Dugout canoes were not very portable; this one would have belonged exclusively to Cole Pond, even as the AHS’s canoe belonged to Adder Pond. The two canoes are of similar design, with truncated sterns, but very clearly these are two different boats: The Cole Pond canoe is made from a larger log, its stern is cut more nearly vertically, and its stern seat (from the tip of the stern to the beginning of the dugout cavity) is noticeably longer.

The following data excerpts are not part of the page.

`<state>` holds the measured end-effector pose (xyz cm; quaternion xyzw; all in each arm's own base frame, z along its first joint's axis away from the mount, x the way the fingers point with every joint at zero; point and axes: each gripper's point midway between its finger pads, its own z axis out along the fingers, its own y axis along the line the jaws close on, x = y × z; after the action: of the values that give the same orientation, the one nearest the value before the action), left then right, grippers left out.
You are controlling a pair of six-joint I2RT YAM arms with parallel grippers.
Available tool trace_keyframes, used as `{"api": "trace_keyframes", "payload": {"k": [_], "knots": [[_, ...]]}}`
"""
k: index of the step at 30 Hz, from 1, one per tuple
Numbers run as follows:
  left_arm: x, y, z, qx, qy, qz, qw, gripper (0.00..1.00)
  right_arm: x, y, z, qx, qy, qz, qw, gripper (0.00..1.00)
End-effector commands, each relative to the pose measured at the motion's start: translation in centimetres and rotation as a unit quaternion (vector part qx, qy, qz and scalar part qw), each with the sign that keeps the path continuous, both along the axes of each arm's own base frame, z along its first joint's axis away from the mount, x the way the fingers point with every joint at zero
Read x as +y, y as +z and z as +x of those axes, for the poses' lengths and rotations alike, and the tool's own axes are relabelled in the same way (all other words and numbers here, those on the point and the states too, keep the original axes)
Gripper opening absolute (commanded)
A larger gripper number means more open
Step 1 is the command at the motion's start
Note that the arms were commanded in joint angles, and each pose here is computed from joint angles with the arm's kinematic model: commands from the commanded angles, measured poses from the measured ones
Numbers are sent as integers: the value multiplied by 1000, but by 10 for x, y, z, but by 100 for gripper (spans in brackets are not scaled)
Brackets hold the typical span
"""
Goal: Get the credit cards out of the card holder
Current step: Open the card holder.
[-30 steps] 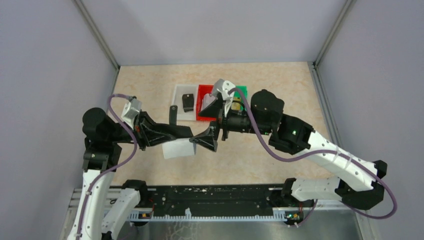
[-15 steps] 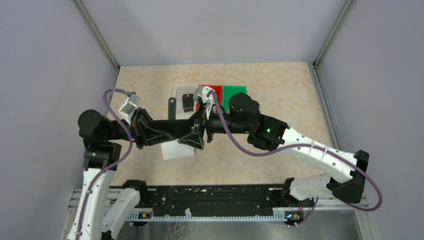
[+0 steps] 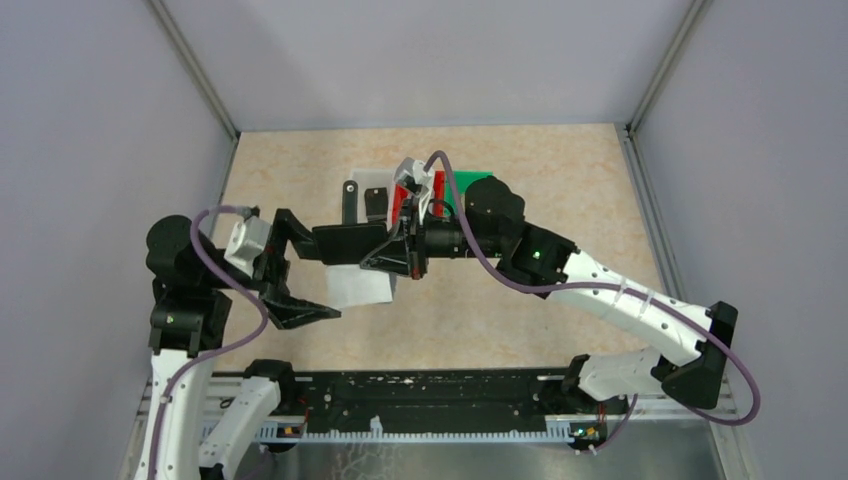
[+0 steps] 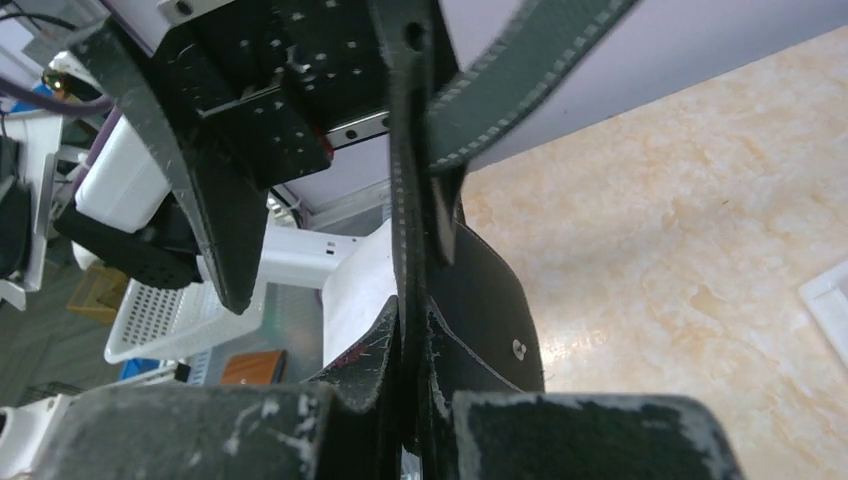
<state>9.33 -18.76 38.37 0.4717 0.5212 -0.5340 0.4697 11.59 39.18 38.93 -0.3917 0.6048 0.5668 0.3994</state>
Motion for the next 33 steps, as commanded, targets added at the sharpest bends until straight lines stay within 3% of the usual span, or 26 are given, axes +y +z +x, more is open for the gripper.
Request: {"api": "trace_keyframes", "payload": {"k": [1,12,24,27,33], "knots": [[3,-2,-23,-140,-41,-2,989,99,-17,58,-6,-5,-2,89,996,0],[5,-17,-17,-279,-3,9,960,98,-8,53,-6,46,21,73,996,0],[7,-22,-13,-322,20,17,946,85,2,50,-7,70,41,56,995,0],[8,-21,-9,-321,33,20,946,77,4,51,-9,73,50,53,995,0],[8,-11,1,-289,65,12,955,50,6,47,-9,80,53,44,994,0]]}}
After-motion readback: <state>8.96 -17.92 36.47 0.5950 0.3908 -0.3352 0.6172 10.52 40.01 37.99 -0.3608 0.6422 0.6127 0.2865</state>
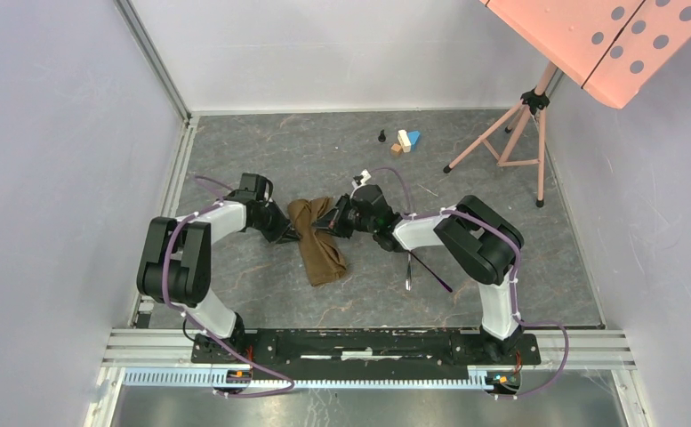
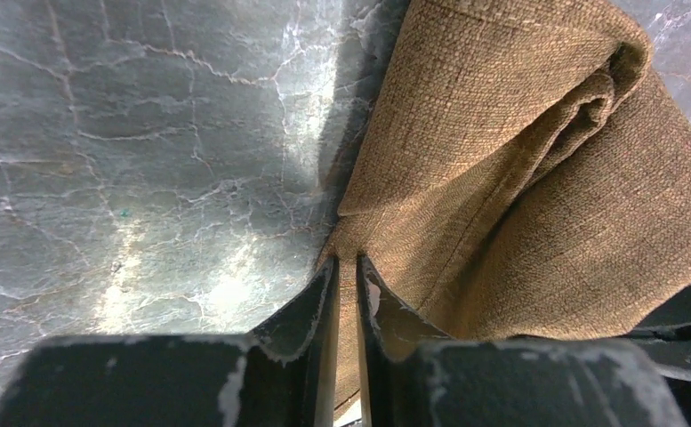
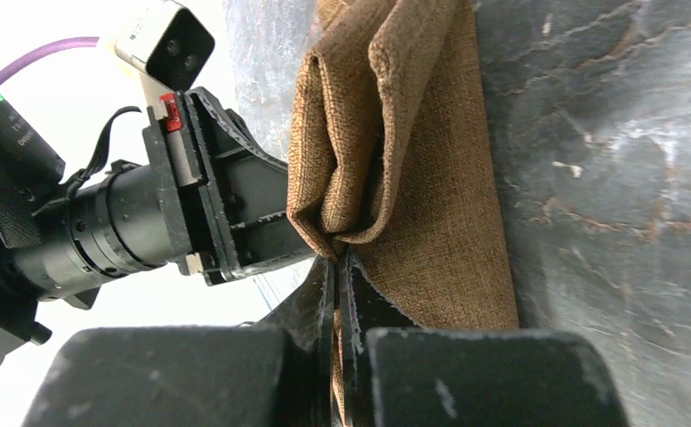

Nothing more is known of this canoe that once belonged to Cole Pond. Probably this boat, like most of its kind, was stored underwater during the winters and finally decayed there. The pond was later (circa 1902) dammed and enlarged from nine to fifteen acres, so that the old canoe hulk would thereafter have been hidden even deeper underwater. Its appearance in this one 1869 photograph is a reminder that, in the late eighteenth century and even well into the nineteenth, the presence of a dugout canoe on a local lake or pond could (and did) go without saying. There was probably a dugout canoe in use on most of the ponds in Andover, and likely more than one on the bigger ponds and lakes. Our “Settler’s Dugout Canoe” is a rare survivor; but it once had lots of company in town.